→ Exercise goal:
I need the number of lines in the data that include "person"; reply with that number alone.

■ ■ ■

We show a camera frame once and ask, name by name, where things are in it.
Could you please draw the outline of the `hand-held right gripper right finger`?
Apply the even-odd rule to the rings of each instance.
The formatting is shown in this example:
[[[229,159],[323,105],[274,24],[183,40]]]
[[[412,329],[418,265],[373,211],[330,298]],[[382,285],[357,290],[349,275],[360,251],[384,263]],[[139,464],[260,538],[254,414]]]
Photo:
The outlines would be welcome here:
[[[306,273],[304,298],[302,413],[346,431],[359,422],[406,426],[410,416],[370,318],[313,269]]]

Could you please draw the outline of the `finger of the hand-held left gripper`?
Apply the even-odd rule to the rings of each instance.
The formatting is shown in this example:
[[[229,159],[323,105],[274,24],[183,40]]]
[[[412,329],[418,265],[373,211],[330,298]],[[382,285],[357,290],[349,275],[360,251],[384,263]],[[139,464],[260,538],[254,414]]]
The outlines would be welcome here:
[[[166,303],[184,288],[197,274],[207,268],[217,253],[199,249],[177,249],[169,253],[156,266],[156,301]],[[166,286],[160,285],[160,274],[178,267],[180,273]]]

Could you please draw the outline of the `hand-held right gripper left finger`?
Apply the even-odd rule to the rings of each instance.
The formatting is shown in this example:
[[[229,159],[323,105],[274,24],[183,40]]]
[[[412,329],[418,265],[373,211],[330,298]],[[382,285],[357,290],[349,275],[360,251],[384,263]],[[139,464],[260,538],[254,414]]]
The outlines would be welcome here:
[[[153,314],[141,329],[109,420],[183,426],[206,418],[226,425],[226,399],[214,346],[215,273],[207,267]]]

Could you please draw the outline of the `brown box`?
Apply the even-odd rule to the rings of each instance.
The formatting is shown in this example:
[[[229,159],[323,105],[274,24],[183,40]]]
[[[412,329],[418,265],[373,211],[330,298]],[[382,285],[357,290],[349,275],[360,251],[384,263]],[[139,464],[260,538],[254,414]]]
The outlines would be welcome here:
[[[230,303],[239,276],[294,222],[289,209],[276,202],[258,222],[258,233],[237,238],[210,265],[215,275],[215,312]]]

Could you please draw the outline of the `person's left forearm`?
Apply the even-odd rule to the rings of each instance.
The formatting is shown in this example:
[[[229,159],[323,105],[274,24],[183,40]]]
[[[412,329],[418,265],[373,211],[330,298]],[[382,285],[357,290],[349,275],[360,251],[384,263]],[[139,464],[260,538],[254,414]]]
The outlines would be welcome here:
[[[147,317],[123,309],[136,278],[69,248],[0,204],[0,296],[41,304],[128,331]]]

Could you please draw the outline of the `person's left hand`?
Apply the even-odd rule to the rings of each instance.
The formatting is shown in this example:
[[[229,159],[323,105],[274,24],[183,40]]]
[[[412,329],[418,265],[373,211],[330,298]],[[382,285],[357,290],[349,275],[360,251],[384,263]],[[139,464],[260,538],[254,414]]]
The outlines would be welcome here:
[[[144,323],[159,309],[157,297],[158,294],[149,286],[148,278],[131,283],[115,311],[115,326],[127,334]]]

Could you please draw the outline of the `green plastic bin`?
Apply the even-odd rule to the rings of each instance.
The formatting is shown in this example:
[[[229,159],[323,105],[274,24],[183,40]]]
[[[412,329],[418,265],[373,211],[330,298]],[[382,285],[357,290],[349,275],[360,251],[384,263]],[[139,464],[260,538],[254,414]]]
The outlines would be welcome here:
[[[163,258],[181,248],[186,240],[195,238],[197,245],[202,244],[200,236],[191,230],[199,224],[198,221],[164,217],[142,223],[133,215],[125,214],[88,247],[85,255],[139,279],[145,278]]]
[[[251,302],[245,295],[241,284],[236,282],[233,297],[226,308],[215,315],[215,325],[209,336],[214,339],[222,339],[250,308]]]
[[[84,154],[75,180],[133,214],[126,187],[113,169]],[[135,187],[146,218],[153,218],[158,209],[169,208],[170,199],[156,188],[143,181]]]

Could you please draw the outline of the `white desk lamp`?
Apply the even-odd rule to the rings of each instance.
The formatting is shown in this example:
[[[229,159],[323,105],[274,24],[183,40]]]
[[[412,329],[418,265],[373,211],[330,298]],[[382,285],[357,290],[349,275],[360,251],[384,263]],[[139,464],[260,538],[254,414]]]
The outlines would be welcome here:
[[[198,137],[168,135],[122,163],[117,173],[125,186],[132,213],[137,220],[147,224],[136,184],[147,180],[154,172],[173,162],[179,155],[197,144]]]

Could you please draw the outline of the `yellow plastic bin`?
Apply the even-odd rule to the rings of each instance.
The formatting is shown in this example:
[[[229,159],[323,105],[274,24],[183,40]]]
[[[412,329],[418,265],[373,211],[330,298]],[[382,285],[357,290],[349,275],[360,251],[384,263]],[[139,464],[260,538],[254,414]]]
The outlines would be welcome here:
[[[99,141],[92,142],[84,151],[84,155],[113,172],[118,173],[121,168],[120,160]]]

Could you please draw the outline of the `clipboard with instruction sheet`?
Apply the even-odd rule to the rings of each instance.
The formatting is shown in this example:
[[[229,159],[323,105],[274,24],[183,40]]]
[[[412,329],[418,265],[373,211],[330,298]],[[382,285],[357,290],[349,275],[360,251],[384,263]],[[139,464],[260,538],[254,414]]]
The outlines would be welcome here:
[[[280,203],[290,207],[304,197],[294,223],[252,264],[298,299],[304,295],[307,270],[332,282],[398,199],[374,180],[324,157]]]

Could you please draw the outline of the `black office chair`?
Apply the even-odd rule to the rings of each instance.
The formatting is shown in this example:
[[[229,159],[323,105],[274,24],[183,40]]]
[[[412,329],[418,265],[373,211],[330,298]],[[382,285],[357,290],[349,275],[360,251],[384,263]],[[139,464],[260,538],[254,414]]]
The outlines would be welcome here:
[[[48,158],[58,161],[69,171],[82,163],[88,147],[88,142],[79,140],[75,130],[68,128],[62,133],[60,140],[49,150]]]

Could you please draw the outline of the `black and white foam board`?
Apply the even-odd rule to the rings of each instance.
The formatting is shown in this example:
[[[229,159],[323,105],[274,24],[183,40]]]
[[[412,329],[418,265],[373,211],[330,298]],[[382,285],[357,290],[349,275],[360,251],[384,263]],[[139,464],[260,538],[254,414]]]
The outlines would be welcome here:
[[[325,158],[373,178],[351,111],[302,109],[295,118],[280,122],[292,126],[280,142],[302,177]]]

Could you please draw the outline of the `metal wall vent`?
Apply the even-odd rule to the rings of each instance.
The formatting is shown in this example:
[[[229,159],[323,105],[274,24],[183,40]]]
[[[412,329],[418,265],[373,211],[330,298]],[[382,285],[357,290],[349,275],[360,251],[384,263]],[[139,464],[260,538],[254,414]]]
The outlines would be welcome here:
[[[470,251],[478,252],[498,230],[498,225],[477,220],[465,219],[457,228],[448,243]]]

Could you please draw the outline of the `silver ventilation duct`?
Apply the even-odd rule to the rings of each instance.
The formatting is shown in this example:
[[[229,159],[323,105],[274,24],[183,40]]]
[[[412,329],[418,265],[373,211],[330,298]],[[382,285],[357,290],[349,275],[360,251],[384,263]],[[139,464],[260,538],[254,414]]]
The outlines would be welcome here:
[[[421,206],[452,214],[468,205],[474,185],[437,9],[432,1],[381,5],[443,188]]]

■ ■ ■

→ Final answer:
2